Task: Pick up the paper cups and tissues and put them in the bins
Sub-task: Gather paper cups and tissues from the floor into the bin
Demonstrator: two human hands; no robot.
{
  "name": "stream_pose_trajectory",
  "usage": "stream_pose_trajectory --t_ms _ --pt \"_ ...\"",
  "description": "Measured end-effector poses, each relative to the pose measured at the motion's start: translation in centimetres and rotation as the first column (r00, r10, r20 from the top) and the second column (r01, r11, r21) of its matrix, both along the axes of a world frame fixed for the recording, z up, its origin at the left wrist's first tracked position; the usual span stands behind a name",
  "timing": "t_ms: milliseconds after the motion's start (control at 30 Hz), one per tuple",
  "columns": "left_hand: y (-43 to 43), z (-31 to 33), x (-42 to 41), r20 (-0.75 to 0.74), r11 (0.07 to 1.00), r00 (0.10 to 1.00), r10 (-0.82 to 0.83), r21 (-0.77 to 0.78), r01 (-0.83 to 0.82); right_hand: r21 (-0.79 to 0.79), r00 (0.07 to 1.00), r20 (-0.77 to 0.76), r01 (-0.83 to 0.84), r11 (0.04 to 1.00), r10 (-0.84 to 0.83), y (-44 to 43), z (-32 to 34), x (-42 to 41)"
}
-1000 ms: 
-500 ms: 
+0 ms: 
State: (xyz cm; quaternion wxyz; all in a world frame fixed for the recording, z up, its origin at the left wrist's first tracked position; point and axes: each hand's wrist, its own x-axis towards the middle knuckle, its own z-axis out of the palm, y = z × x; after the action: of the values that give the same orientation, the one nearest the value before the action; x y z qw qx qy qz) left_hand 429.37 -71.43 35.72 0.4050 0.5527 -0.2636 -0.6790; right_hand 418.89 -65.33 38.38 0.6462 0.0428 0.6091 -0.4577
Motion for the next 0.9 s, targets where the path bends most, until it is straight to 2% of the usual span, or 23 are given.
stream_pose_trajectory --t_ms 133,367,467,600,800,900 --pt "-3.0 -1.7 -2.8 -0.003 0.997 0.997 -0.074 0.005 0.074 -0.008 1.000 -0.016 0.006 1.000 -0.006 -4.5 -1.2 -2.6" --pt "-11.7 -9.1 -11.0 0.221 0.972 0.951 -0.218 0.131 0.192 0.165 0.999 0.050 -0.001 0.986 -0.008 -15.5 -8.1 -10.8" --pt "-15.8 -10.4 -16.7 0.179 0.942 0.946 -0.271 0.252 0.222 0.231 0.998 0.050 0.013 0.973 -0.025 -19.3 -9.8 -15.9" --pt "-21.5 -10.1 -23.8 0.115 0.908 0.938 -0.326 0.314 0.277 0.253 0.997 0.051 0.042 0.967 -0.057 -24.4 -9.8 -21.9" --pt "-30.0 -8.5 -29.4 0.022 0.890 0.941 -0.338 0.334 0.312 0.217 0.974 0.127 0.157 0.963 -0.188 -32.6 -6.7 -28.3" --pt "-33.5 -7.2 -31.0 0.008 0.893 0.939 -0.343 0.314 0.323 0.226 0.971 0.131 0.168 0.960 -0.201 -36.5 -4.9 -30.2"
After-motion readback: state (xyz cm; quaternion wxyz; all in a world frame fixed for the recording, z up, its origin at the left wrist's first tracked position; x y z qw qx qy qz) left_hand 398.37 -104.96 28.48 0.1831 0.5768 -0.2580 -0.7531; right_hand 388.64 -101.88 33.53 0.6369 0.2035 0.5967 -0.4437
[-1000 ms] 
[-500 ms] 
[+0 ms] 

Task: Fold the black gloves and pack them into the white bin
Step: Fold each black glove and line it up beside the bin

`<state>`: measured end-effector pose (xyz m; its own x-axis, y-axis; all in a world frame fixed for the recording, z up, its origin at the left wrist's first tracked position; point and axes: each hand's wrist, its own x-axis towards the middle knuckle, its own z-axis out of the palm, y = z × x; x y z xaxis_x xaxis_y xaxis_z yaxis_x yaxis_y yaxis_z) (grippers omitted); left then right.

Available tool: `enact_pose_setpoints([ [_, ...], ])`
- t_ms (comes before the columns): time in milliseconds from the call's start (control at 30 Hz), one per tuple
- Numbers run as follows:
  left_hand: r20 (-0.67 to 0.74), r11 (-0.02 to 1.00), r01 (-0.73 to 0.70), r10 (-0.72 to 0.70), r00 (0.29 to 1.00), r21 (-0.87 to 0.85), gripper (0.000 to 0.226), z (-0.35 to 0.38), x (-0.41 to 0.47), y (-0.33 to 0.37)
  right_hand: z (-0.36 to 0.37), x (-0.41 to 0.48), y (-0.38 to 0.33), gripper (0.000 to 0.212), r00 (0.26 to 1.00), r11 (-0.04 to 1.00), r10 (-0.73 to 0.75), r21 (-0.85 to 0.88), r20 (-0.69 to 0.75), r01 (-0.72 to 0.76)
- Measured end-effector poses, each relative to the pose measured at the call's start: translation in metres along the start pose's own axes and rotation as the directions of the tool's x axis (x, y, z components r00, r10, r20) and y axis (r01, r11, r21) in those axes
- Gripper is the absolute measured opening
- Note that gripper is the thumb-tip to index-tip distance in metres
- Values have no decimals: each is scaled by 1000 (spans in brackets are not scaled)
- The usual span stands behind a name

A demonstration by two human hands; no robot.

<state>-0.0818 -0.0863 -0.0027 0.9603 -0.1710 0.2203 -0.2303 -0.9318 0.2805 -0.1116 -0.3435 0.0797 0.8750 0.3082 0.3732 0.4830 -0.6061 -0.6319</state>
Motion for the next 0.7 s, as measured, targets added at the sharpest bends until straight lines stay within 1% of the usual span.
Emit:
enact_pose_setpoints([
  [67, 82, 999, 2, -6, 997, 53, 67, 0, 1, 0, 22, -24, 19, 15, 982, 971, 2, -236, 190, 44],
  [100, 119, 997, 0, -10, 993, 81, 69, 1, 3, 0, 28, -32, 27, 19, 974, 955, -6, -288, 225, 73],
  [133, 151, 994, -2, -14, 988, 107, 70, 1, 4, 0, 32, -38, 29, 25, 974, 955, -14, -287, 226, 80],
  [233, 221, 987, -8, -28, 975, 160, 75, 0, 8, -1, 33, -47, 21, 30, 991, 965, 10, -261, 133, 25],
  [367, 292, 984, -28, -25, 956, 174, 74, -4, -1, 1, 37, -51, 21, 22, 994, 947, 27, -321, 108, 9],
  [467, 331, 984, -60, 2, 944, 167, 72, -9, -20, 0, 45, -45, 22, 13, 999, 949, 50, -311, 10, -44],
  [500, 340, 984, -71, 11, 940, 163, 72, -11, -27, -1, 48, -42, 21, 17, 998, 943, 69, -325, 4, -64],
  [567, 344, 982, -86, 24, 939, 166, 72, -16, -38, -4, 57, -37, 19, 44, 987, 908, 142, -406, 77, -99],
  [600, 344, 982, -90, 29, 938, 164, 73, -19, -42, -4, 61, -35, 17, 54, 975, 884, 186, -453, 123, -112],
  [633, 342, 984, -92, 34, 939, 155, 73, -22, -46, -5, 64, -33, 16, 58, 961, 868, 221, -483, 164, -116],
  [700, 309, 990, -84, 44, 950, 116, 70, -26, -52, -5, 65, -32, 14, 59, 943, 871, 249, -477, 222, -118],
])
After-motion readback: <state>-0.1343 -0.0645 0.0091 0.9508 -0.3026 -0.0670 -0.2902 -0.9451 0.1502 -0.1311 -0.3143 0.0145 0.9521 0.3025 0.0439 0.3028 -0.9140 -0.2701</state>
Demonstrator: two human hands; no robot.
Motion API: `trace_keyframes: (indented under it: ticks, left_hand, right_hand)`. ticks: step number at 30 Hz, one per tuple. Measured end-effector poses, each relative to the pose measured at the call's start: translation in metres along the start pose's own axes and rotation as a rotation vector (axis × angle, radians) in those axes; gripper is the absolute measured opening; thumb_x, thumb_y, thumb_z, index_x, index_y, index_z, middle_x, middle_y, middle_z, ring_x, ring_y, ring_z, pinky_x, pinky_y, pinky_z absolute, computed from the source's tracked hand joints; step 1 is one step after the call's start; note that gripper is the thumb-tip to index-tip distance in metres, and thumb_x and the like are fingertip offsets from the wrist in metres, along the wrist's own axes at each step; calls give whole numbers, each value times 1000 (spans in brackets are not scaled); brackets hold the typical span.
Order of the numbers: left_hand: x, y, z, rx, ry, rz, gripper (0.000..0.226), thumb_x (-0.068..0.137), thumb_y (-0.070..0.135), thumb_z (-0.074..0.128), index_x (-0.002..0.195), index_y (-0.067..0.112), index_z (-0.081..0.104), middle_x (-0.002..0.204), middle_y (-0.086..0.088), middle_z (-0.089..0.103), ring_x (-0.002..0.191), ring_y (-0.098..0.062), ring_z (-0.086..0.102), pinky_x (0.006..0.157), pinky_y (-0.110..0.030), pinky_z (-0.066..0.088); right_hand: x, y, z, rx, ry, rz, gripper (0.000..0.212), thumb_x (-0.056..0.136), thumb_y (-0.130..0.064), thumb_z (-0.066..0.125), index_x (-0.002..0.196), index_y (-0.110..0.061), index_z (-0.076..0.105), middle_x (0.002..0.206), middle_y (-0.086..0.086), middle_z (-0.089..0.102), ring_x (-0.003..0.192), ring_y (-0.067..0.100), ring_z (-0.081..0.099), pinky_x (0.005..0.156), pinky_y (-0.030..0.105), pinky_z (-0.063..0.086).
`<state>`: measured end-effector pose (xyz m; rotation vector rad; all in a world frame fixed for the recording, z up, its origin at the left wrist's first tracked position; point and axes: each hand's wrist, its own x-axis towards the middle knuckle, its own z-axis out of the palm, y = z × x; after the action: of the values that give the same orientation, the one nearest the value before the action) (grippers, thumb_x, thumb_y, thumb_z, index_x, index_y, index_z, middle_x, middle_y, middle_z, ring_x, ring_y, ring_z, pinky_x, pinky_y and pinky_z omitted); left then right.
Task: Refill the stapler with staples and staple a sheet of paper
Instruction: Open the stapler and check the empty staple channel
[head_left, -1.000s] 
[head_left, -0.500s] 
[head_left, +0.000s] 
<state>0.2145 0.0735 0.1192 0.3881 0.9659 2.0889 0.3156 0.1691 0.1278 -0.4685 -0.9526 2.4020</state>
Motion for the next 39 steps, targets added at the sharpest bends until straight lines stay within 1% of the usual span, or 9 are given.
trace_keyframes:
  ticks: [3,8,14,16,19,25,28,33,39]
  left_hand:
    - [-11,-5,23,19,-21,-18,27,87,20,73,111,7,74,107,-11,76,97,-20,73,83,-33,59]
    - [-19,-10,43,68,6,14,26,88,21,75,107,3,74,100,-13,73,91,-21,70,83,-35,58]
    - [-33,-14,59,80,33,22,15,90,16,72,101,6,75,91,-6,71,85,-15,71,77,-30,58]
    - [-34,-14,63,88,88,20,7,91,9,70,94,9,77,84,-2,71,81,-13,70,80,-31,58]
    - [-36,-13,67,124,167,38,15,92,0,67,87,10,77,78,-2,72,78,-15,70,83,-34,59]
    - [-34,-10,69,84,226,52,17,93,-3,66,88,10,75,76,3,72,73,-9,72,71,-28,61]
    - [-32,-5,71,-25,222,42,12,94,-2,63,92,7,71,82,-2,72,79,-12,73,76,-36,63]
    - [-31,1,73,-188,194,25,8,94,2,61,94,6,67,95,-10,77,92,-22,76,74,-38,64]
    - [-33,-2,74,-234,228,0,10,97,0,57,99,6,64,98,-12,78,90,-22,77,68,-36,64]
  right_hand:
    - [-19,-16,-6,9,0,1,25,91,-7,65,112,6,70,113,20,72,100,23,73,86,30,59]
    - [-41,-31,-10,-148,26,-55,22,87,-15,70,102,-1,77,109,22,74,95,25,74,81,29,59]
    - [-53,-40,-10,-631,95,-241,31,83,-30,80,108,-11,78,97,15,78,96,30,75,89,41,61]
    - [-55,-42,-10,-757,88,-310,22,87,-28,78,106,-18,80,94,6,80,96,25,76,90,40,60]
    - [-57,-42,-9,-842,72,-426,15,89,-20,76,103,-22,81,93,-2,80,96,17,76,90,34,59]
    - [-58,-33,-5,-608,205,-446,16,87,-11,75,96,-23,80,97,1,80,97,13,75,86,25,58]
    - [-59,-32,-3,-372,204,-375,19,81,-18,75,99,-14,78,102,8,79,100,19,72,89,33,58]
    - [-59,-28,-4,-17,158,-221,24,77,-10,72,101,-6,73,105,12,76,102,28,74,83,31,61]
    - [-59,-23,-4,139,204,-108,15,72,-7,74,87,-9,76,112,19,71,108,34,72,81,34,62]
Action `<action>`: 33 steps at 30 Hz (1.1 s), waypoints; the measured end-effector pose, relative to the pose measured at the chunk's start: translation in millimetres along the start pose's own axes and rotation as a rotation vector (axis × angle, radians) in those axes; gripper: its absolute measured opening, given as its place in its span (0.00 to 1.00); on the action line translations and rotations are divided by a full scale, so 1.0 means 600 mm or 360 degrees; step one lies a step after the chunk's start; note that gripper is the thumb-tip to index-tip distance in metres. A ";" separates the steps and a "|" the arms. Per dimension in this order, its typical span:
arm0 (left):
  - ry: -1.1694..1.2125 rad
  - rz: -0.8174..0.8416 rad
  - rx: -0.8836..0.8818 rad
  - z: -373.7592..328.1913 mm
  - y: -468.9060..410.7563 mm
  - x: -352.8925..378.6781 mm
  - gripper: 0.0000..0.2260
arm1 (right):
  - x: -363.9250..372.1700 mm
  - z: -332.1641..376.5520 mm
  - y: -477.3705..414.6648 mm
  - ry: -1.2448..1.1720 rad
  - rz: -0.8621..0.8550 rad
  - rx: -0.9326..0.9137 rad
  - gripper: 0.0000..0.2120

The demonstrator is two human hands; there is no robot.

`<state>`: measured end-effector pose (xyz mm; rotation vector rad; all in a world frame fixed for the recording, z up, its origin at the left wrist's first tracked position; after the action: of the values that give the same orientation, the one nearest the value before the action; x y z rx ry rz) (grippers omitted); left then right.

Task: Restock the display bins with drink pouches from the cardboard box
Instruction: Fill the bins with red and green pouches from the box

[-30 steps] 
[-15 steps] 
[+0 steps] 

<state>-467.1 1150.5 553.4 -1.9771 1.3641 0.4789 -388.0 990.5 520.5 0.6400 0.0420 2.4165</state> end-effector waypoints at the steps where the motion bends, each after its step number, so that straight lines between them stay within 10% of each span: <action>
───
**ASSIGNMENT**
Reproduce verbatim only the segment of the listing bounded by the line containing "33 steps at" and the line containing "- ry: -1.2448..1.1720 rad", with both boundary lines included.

**RESULT FOR THIS EXERCISE**
Action `<action>`: 33 steps at 30 Hz (1.1 s), waypoints; the measured end-effector pose, relative to the pose measured at the chunk's start: translation in millimetres along the start pose's own axes and rotation as a rotation vector (axis × angle, radians) in those axes; gripper: its absolute measured opening, given as its place in its span (0.00 to 1.00); on the action line translations and rotations are divided by a full scale, so 1.0 means 600 mm or 360 degrees; step one lies a step after the chunk's start; note that gripper is the thumb-tip to index-tip distance in metres. A ";" separates the steps and a "|" the arms. Per dimension in this order, its typical span:
arm0 (left):
  - ry: -1.1694..1.2125 rad
  - rz: -0.8174..0.8416 rad
  - rx: -0.8836..0.8818 rad
  - z: -373.7592..328.1913 mm
  - y: -468.9060..410.7563 mm
  - x: -352.8925..378.6781 mm
  - gripper: 0.0000..0.2260
arm1 (right):
  - x: -363.9250..372.1700 mm
  - z: -332.1641..376.5520 mm
  - y: -477.3705..414.6648 mm
  - ry: -1.2448..1.1720 rad

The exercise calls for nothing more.